━━━━━ Records shown

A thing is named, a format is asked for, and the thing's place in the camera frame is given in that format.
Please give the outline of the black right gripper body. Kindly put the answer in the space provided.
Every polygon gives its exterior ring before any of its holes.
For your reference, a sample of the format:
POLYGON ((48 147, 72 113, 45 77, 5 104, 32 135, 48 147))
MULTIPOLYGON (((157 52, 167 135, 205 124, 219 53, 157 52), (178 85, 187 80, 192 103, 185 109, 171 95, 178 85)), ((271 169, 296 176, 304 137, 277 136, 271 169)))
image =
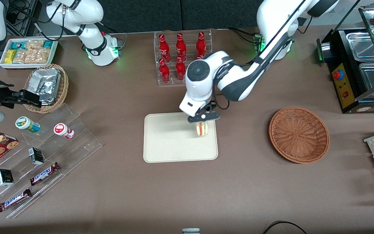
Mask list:
POLYGON ((24 102, 19 99, 19 95, 22 92, 14 92, 9 88, 14 86, 13 84, 1 85, 0 84, 0 106, 13 109, 14 105, 23 105, 24 102))

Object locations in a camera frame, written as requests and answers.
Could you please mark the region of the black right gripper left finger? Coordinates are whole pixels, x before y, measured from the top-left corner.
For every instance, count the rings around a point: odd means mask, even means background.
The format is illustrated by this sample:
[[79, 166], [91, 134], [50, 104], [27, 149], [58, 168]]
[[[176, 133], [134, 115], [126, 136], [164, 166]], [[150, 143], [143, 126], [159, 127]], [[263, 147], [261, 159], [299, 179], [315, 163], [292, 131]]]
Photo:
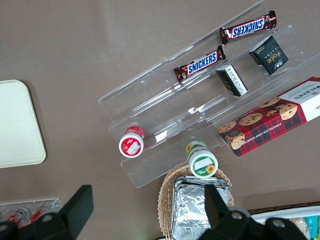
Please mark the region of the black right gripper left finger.
[[94, 210], [93, 188], [82, 185], [59, 212], [49, 212], [32, 224], [36, 240], [75, 240]]

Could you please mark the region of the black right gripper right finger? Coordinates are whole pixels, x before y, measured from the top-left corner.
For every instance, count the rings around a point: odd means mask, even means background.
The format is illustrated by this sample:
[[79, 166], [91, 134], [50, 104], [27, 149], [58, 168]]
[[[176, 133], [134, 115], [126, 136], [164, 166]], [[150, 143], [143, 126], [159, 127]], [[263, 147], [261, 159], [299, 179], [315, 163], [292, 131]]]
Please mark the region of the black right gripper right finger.
[[205, 212], [210, 229], [204, 232], [205, 240], [247, 240], [250, 217], [239, 207], [229, 208], [213, 185], [204, 187]]

━━━━━━━━━━

§ What you should do: Only the stretch of lines that begins with the one holding "gripper right finger?" and ends with the last line above belongs in the answer; please write it out exactly.

§ Response for this exercise:
Could you please mark the region of the black right gripper right finger? Coordinates are whole pixels, x before y, measured from the top-left corner.
For every instance, count the rings around a point: odd means mask, even means background.
The format is illustrated by this sample:
[[79, 166], [91, 134], [50, 104], [27, 149], [58, 168]]
[[[176, 133], [134, 115], [126, 136], [164, 166]], [[150, 143], [143, 126], [159, 127]], [[263, 147], [261, 159], [299, 179], [315, 163], [292, 131]]]
Please mark the region of the black right gripper right finger.
[[205, 212], [210, 229], [204, 232], [205, 240], [247, 240], [250, 217], [239, 207], [229, 208], [213, 185], [204, 187]]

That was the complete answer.